For instance, AI-enabled chatbots have recently been added to the hiring manager’s toolkit. These chatbots are capable of handling many of the simple, formulaic questions that appear in screening interviews, gathering data from applicants and sorting it for easier analysis by hiring managers. For the applicant, the process feels like having a chat with a friend via text message, which can help reduce stress and promote an improved impression of the company.
Artificial intelligence is also being coupled with video tools in order to help companies better understand candidates’ responses to questions. The tech does this by analyzing candidates’ facial expressions and offering feedback on each candidate’s moods and personality traits.
The video format of these screening interviews allows candidates to complete the task when they feel best capable. The pre-set questions benefit hiring managers by making it easier to compare candidates’ answers directly, and the AI can make better comparisons as well with a standardized collection of data.

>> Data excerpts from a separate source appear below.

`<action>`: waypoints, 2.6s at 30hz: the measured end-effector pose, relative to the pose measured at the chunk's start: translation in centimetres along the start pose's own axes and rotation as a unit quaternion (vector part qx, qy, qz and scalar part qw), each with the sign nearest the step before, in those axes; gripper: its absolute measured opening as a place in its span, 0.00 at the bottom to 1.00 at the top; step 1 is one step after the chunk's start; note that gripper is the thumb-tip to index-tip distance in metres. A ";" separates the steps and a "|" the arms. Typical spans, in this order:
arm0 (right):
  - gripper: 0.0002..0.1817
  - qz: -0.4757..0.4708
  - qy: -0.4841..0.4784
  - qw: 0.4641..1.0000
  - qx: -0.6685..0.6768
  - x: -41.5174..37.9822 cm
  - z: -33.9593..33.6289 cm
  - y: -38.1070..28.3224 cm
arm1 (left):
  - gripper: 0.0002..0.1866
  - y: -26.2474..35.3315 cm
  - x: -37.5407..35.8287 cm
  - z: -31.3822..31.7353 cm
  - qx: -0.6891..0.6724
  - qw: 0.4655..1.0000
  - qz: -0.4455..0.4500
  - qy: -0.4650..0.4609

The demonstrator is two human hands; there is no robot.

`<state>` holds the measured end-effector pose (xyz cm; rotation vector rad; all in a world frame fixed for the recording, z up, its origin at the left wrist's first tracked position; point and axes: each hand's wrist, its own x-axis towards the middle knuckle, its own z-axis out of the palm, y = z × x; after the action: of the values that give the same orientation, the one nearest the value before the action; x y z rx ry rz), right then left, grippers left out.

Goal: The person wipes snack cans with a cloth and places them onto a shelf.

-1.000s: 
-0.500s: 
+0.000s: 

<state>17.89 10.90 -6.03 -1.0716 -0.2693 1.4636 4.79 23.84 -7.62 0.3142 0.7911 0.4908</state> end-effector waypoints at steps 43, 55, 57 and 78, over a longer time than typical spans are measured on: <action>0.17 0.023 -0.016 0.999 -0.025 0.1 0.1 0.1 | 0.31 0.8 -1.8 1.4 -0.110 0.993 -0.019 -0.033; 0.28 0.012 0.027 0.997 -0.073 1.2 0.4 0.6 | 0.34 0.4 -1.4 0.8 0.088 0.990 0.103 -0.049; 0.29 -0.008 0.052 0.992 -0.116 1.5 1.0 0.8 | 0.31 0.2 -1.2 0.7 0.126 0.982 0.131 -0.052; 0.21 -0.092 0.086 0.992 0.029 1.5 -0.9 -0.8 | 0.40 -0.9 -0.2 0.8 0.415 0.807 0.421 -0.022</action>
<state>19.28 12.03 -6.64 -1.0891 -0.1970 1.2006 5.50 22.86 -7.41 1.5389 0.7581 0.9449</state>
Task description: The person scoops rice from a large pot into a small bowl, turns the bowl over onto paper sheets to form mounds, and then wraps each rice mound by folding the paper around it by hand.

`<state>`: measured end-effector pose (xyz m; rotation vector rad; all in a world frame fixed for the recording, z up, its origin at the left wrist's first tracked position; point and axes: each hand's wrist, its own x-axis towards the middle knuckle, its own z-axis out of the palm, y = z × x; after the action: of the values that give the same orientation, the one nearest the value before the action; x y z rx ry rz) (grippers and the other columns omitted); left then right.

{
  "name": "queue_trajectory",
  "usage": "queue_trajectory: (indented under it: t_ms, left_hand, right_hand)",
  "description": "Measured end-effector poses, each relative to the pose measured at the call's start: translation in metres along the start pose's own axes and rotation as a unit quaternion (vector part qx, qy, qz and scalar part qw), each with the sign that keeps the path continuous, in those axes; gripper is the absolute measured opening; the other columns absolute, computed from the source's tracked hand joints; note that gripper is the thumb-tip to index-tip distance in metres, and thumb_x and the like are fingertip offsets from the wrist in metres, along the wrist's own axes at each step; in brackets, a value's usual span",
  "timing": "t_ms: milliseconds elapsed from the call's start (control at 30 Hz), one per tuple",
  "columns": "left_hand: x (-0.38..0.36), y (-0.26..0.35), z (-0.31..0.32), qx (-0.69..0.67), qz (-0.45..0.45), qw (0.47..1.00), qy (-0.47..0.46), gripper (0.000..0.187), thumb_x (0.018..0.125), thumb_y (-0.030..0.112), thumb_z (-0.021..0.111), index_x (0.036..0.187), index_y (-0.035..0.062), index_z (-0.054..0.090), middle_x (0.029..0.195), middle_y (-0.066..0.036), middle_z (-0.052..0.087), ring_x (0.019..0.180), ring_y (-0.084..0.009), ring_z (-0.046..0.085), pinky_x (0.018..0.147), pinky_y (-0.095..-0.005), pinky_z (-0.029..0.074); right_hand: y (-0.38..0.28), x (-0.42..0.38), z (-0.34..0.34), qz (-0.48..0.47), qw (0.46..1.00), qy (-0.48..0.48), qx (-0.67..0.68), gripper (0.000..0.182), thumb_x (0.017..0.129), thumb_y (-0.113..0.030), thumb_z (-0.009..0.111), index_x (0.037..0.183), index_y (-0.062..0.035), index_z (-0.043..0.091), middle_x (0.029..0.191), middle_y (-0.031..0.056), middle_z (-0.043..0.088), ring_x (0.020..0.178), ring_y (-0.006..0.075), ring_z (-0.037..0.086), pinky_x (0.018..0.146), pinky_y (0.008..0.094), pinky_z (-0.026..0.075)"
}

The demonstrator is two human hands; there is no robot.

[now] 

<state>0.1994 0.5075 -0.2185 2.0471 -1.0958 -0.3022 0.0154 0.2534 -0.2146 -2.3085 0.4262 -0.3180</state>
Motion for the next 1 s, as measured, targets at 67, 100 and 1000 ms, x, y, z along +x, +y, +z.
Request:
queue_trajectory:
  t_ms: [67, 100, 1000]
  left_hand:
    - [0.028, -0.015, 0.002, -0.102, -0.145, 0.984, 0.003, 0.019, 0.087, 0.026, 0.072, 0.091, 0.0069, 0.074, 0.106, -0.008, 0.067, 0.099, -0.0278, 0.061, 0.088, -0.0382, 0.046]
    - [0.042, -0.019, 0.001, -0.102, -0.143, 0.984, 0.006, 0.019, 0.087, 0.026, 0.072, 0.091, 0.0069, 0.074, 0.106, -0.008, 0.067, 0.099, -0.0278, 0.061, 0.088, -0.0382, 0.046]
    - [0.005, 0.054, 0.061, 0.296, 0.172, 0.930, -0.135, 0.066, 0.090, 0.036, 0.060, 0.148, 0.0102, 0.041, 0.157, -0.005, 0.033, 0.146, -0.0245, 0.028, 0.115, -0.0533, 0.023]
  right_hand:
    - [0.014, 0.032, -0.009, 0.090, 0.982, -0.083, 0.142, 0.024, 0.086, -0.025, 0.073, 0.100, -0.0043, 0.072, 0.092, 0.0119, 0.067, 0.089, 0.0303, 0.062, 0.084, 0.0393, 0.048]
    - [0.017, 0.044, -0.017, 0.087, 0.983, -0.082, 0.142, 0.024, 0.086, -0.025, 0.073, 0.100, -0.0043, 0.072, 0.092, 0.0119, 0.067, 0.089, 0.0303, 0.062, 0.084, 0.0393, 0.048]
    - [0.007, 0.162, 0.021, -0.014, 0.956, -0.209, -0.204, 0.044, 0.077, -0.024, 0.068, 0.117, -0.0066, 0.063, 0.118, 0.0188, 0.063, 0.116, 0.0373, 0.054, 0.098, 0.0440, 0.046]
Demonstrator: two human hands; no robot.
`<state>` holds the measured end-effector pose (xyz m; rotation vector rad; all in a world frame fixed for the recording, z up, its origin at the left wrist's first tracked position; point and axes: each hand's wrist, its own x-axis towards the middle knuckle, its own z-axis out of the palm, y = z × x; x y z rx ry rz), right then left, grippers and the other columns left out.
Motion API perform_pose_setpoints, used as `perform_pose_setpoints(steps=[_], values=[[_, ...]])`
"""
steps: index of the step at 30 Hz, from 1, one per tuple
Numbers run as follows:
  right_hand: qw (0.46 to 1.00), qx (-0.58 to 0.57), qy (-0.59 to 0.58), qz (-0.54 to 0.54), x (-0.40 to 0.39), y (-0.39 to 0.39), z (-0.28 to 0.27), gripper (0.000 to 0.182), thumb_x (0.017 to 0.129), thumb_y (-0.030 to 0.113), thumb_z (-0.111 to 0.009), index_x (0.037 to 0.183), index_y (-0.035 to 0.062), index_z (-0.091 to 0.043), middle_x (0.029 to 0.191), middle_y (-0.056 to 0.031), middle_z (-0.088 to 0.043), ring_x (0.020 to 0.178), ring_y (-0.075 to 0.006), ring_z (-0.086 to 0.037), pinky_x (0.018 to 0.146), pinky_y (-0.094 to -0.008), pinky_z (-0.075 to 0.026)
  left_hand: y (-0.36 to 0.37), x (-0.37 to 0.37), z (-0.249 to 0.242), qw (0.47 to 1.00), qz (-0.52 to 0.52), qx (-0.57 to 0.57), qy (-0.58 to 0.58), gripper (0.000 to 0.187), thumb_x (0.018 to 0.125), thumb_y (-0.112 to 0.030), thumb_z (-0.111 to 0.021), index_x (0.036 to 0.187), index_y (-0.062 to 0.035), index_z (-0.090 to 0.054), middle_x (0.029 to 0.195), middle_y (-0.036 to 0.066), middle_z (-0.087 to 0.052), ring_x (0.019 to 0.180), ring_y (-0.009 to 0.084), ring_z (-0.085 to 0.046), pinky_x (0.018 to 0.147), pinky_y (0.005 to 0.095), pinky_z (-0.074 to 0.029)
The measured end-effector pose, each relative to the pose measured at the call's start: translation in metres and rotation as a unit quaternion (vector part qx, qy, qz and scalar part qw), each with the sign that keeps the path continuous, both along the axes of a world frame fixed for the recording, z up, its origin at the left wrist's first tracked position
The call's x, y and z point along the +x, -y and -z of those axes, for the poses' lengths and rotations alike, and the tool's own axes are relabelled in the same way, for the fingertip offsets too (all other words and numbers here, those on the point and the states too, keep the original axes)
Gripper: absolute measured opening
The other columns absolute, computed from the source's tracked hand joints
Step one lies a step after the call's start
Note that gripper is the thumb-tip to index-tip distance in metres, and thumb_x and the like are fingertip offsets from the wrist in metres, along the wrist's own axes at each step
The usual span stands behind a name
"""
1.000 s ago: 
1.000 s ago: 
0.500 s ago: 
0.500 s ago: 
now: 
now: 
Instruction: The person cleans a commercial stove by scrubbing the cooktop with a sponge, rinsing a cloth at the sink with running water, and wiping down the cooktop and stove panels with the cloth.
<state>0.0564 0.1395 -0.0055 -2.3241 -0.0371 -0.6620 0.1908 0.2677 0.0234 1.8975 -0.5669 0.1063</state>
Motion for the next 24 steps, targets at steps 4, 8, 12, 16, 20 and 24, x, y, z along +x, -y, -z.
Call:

Unilever says the technology has also increased the diversity of its hires. “This makes sense: Human recruiters, however well intentioned, are subject to unconscious bias that properly trained AI may be able to avoid,” Zetlin says.
Where Do Hiring Managers Fit In?
The final interview stage is ideal for leveraging the other opportunity AI provides: Knowing when to skip the tech in favor of building human relationships. While AI tools can do a great deal to help eliminate unconscious hiring biases in repetitive tasks like screening resumes or social media profiles, it’s the human connection between candidate and hiring manager that will help both parties determine whether the fit is right.